A world-class wing-forward, Fergus missed out on the professional era and European Cup rugby, but has no regrets. "It's a totally different game," he asserts. "The benefit nowadays is financial, it's a job. The big thing we got was the friendship, and I don't think the professional game can give you that, or to the same extent. The present-day players are under more pressure and the commitment is greater. However, there are advantages. The game is now 98pc clean, whereas in our day sometimes it was only 2pc clean. It could be brutal.

"I remember playing Canterbury on the Lions tour in 1971, and the referee just abdicated responsibility. In those days referees were local refs so, for instance, in two games we played in Australia, the penalty count against us was 36 to six."

Fergus weighed 15-4, so by today's standards, he would be at a disadvantage, but he has his own take on that. "When Ireland played England in 1955, of the four second rows, three were 15 stone and the second Englishman was 15-and-a-half, while the lightest of the back rows was 11-and-a-half stone. The difference in men in our day was at least one stone and today it's probably another stone or two. I think many have got too big."

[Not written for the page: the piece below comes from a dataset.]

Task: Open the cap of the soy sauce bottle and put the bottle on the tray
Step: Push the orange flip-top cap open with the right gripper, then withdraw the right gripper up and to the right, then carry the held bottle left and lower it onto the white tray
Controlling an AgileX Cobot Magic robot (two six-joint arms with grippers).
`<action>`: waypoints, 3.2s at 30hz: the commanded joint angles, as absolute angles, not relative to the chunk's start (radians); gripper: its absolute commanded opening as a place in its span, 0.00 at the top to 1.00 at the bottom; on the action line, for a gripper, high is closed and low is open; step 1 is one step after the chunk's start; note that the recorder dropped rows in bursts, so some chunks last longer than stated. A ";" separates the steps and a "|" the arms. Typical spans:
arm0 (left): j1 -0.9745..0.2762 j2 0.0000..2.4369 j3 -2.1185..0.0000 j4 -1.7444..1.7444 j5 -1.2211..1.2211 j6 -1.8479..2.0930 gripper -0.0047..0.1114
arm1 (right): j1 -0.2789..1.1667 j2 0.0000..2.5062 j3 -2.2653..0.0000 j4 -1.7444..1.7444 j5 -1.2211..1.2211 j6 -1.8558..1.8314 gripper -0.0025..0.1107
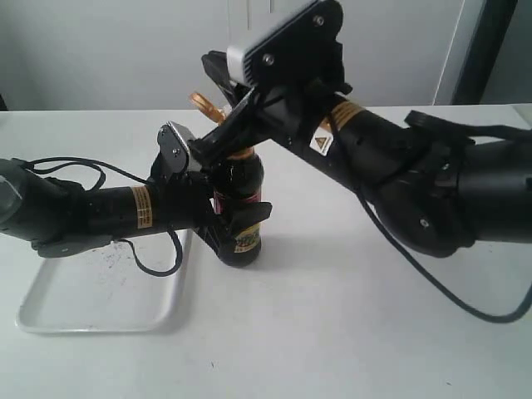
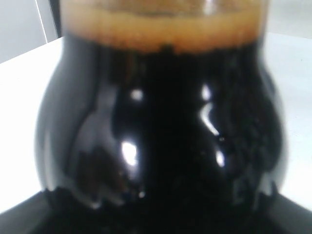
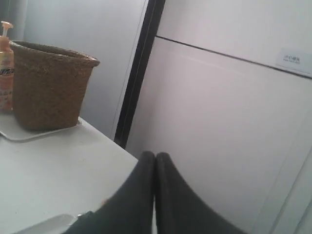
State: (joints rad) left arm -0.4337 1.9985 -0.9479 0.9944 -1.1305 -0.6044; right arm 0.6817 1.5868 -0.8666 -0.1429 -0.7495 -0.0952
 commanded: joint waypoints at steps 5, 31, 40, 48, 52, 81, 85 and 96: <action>-0.442 2.002 -0.940 1.052 -1.052 -0.605 0.96 | 0.592 1.576 -0.970 -0.135 -0.401 0.011 0.98; -0.442 2.002 -0.940 1.048 -1.052 -0.632 0.96 | 0.313 1.554 -1.229 -0.196 0.746 -0.170 0.98; -0.442 2.002 -0.940 1.048 -1.099 -0.632 0.96 | 0.111 1.422 -1.120 0.000 0.637 -0.156 0.98; -0.442 2.000 -0.940 1.050 -1.159 -0.657 0.96 | 0.079 1.354 -1.055 0.019 0.706 -0.189 0.98; -0.442 1.985 -0.940 1.047 -1.159 -0.657 0.96 | 0.079 1.347 -1.028 0.033 0.685 -0.209 0.98; -0.355 1.661 -0.746 0.928 -1.221 -0.558 0.96 | 0.081 1.349 -0.974 0.153 0.541 -0.262 0.98; -0.271 1.640 -0.696 0.932 -1.221 -0.568 0.96 | 0.081 1.349 -0.974 0.153 0.541 -0.262 0.98; -0.120 1.604 -0.608 0.940 -1.221 -0.556 0.96 | 0.081 1.353 -0.974 0.160 0.533 -0.262 0.98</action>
State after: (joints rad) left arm -0.1444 1.6314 -0.6100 0.9714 -1.1324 -0.5596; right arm 0.0870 1.3565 -0.9793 0.1531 0.5439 -0.2535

He also had the pleasure of beating the All Blacks with the Barbarians. Of the famous try from that game, he said: "I made the tackle which led to them kicking the ball away, and I could have got the ball passed to me, but it became a very Welsh try, especially the closer it got to the line!"

Fergus, who is in the property investment business, did commentary for BBC NI with Jim Neilly, and sometimes with Cliff Morgan and Bill McLaren, until 1999.